(Stored data)

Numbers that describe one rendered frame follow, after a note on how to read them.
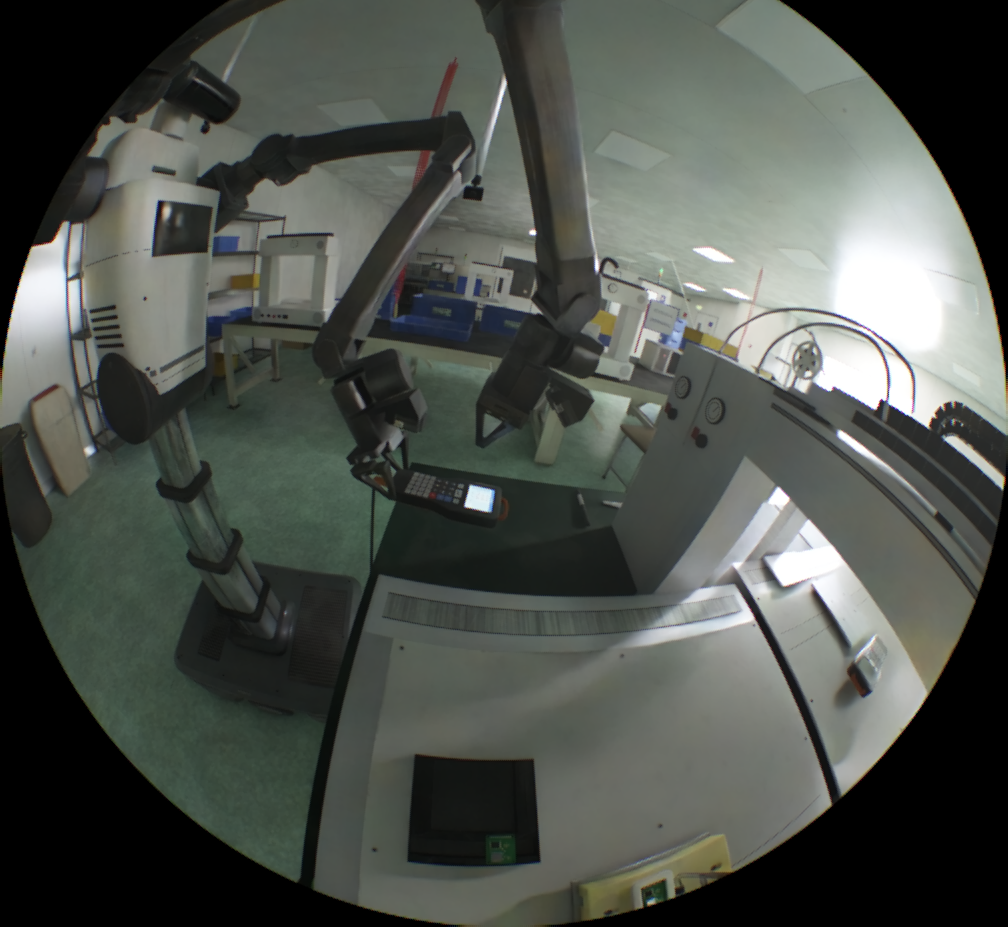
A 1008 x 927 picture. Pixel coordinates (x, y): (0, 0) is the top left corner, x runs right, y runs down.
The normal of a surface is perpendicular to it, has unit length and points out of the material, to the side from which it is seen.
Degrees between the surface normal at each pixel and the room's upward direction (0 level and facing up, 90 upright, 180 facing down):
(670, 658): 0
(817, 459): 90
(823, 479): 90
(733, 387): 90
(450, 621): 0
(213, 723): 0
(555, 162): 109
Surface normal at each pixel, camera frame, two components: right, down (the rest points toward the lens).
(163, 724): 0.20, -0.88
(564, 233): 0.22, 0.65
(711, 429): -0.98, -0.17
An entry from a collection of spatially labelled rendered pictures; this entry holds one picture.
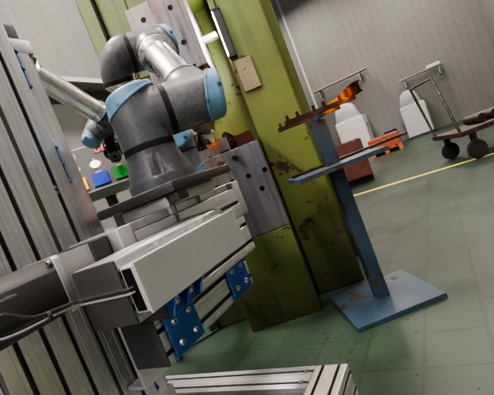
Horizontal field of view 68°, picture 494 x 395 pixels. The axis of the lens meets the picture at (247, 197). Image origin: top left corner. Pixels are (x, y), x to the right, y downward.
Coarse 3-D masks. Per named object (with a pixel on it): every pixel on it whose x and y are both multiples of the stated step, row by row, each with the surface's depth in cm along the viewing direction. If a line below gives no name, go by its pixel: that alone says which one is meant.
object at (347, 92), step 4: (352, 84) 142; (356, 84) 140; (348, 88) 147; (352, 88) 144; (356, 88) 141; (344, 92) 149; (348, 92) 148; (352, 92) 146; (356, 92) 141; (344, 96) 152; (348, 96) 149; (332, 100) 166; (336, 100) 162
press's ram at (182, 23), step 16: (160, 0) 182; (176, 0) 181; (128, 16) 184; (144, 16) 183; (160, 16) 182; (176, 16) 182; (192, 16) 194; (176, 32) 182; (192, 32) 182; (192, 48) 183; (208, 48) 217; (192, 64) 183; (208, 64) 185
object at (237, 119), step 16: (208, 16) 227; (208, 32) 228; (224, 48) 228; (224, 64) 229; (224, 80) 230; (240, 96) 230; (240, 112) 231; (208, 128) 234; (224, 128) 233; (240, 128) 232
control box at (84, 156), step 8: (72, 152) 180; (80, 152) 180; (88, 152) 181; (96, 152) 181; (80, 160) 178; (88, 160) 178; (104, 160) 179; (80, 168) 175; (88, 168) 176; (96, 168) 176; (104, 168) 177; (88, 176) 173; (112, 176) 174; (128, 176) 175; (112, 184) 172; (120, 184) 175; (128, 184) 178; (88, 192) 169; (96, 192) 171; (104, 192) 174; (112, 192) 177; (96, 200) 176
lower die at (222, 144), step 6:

» **EXERCISE AIM**: Since only the text is wanted, repeat all the records above exactly and omit the pictures.

» **RESPONSE TO THE TASK**:
Numbers that describe one rendered frame follow, after a note on how to read them.
A 1008 x 927 picture. Pixel coordinates (x, y): (0, 0) is the top left corner, x runs right, y runs down.
The normal of a surface is perpendicular to it, has unit length and points out of the material, to the side from which it is seen.
Degrees between the surface normal at each pixel and the room's upward direction (0 level and facing up, 90 upright, 180 facing down):
(670, 658): 0
(817, 459): 90
(823, 479): 90
(733, 387): 90
(450, 621): 0
(213, 723): 0
(555, 162): 109
Surface normal at each pixel, camera frame, two components: right, down (the rest points toward the lens).
(163, 724): 0.20, -0.88
(564, 233): 0.22, 0.65
(711, 429): -0.98, -0.17
An entry from a collection of spatially labelled rendered pictures; this entry holds one picture.
Horizontal field of view 68°, picture 494 x 395 pixels. The axis of the lens meets the picture at (247, 197). Image origin: top left corner. Pixels are (x, y), x to the right, y downward.
Coarse 3-D masks. Per named object (with a pixel on it): every pixel on it whose x and y are both multiples of the stated step, row by row, each with the surface's depth in cm along the viewing direction. If a line below gives no name, go by its pixel: that alone says which one is meant.
object at (347, 92), step 4: (352, 84) 142; (356, 84) 140; (348, 88) 147; (352, 88) 144; (356, 88) 141; (344, 92) 149; (348, 92) 148; (352, 92) 146; (356, 92) 141; (344, 96) 152; (348, 96) 149; (332, 100) 166; (336, 100) 162
press's ram at (182, 23), step 16: (160, 0) 182; (176, 0) 181; (128, 16) 184; (144, 16) 183; (160, 16) 182; (176, 16) 182; (192, 16) 194; (176, 32) 182; (192, 32) 182; (192, 48) 183; (208, 48) 217; (192, 64) 183; (208, 64) 185
object at (237, 119), step 16: (208, 16) 227; (208, 32) 228; (224, 48) 228; (224, 64) 229; (224, 80) 230; (240, 96) 230; (240, 112) 231; (208, 128) 234; (224, 128) 233; (240, 128) 232
control box at (84, 156), step 8: (72, 152) 180; (80, 152) 180; (88, 152) 181; (96, 152) 181; (80, 160) 178; (88, 160) 178; (104, 160) 179; (80, 168) 175; (88, 168) 176; (96, 168) 176; (104, 168) 177; (88, 176) 173; (112, 176) 174; (128, 176) 175; (112, 184) 172; (120, 184) 175; (128, 184) 178; (88, 192) 169; (96, 192) 171; (104, 192) 174; (112, 192) 177; (96, 200) 176
lower die at (222, 144), step 6:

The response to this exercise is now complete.